Objects aren't "in" one frame vs. another. Any reference frame will describe all objects in the area being described; different frames will just assign different coordinates to them.

 

[Ross B]

u say "different frames" isn't it implicit in that statement one frame vs another?

 

[Ross B]

if one frame cannot be distinguished from another how do you know when to use a diff corrd system?

 

[PeterDonis]

u say "different frames" isn't it implicit in that statement one frame vs another?

Yes, but I didn't say different objects will be in different frames. I said different frames will assign different coordinates to the same object.

if one frame cannot be distinguished from another

How did you get that out of what I said?

how do you know when to use a diff corrd system?

The choice of coordinates is a matter of convenience--you choose coordinates to make whatever calculation you want to do as simple and easy as possible.

How much background do you have in physics? What textbooks have you read?

 

[Ross B]

the book Serway 4th ed

 

[PeterDonis]

the book Serway 4th ed

What does it say about reference frames?

 

[Herman Trivilino]

I find this so confusing arent 2 objects in the same FOR if they are not moving relative to each other?

If two objects are not moving relative to each other then there are frames of reference in which they are both at rest. We usually refer to any of these frames of reference as a rest frame of those objects.
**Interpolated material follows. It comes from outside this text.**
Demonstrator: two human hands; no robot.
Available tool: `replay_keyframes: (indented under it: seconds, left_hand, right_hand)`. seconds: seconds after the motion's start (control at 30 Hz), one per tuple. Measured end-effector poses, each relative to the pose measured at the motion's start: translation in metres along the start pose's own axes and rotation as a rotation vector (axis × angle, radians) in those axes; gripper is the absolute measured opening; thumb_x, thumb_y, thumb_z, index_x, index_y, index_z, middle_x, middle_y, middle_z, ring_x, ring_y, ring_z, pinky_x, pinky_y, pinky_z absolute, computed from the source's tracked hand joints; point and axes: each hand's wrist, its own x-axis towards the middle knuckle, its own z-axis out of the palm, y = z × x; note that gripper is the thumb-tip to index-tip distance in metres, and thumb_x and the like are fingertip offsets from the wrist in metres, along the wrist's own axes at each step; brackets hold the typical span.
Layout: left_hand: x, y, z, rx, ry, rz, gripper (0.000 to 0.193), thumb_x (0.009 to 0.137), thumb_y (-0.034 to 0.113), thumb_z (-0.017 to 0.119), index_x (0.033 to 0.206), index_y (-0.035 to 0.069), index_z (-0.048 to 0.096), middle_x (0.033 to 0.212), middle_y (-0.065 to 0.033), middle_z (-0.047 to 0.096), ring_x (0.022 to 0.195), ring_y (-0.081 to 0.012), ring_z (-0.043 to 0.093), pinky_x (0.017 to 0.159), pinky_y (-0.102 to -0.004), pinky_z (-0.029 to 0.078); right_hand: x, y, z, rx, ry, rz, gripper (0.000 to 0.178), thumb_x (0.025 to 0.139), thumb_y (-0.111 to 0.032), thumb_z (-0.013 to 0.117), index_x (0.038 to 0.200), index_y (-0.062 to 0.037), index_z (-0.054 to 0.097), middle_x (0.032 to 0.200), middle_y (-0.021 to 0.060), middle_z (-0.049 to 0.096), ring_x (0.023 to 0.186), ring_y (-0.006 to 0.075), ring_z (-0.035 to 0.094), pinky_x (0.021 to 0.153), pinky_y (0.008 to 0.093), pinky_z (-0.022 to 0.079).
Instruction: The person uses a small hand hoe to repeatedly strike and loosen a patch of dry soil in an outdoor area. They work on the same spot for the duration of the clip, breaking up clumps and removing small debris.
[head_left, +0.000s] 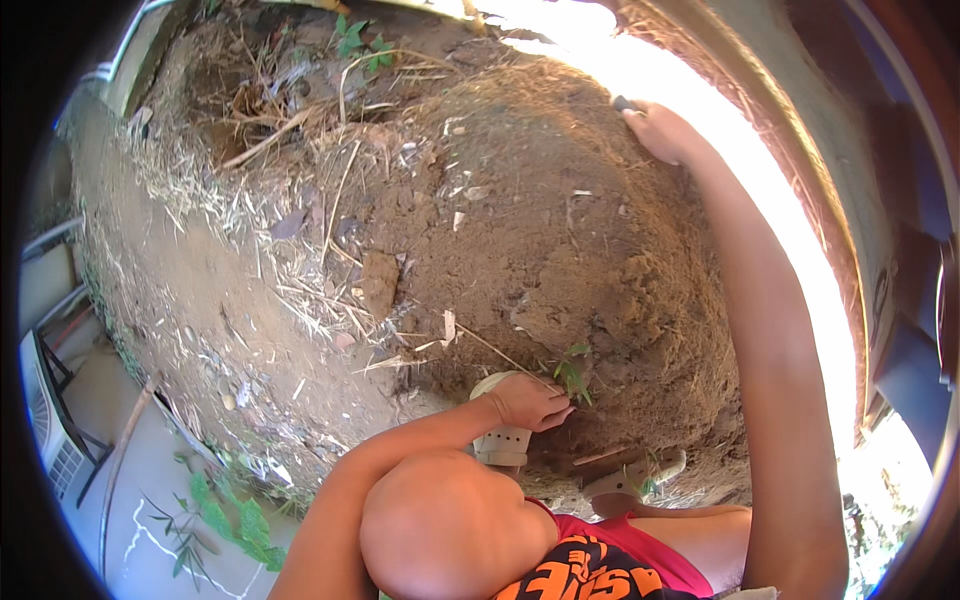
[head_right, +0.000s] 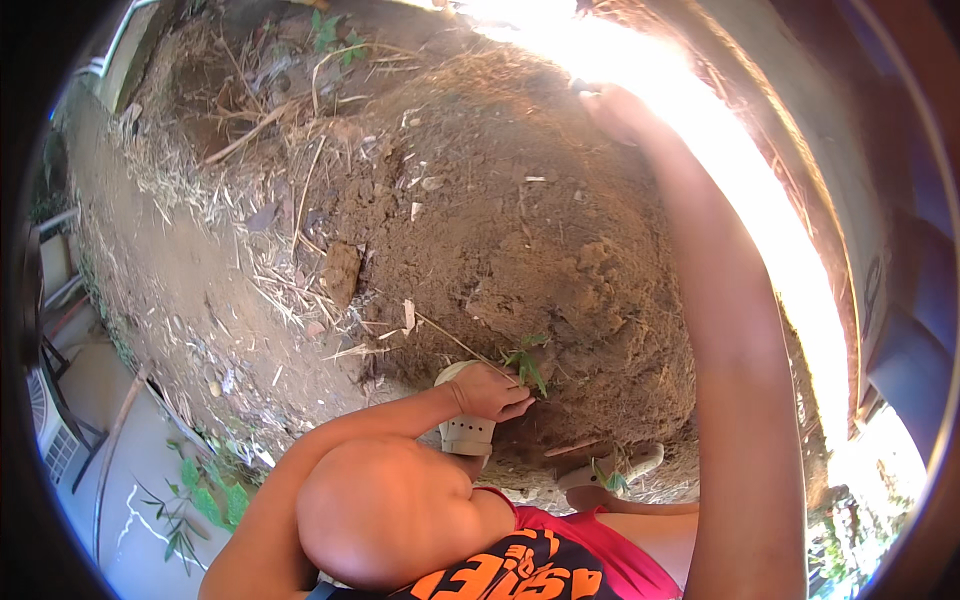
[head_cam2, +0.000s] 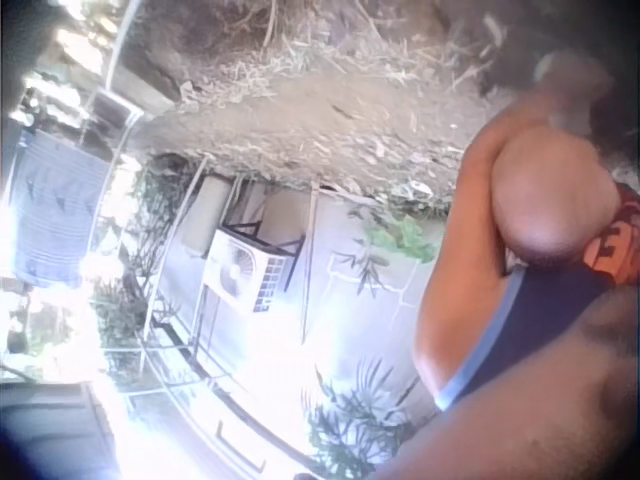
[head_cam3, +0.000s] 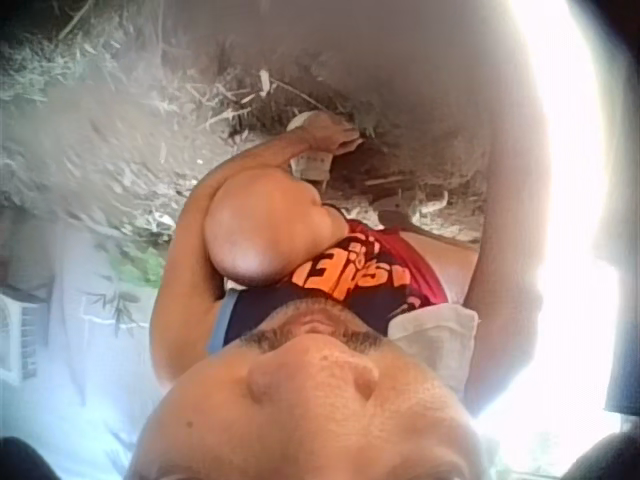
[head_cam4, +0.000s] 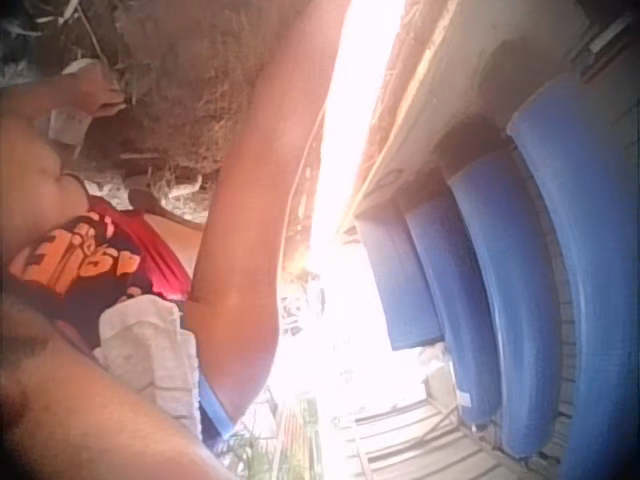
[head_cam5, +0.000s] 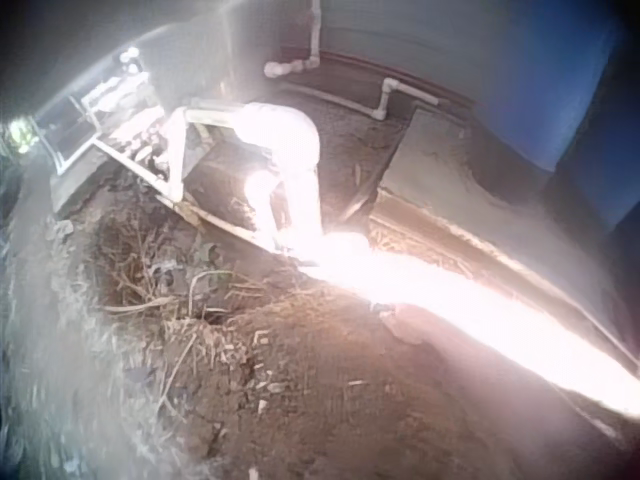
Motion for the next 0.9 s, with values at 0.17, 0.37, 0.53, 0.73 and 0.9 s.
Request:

Some will go so far as to say that the objects are "in" these frames of reference, but as has already been pointed out to you, those objects have a location in any frame of reference, regardless of their state of motion in those frames.

In the other thread that you started you were told that it takes 8 minutes for light to travel from Earth to the sun, but that such a claim was frame-dependent. That is, in a frame of reference in which both Earth and the sun are at rest, that transit time is indeed 8 minutes. But in a frame of reference in which they are moving that time might be less than 8 minutes. But that speed would have to be a significant fraction of the speed of light for the time to differ from 8 minutes by any significant amount.

 

[Ross B]

so going back to my original post. If u are standing on the sun and you point a laser at where u think the Earth is will the laser miss the Earth as it is pointed at a false image which is 8 minutes behind where the Earth actually is ?

 

[Ross B]

there is no facility to edit yr post, like FB, so if u think of a bit u want to add us have to do an entirely new post?

 

[SlowThinker]

so going back to my original post. If u are standing on the sun and you point a laser at where u think the Earth is will the laser miss the Earth as it is pointed at a false image which is 8 minutes behind where the Earth actually is ?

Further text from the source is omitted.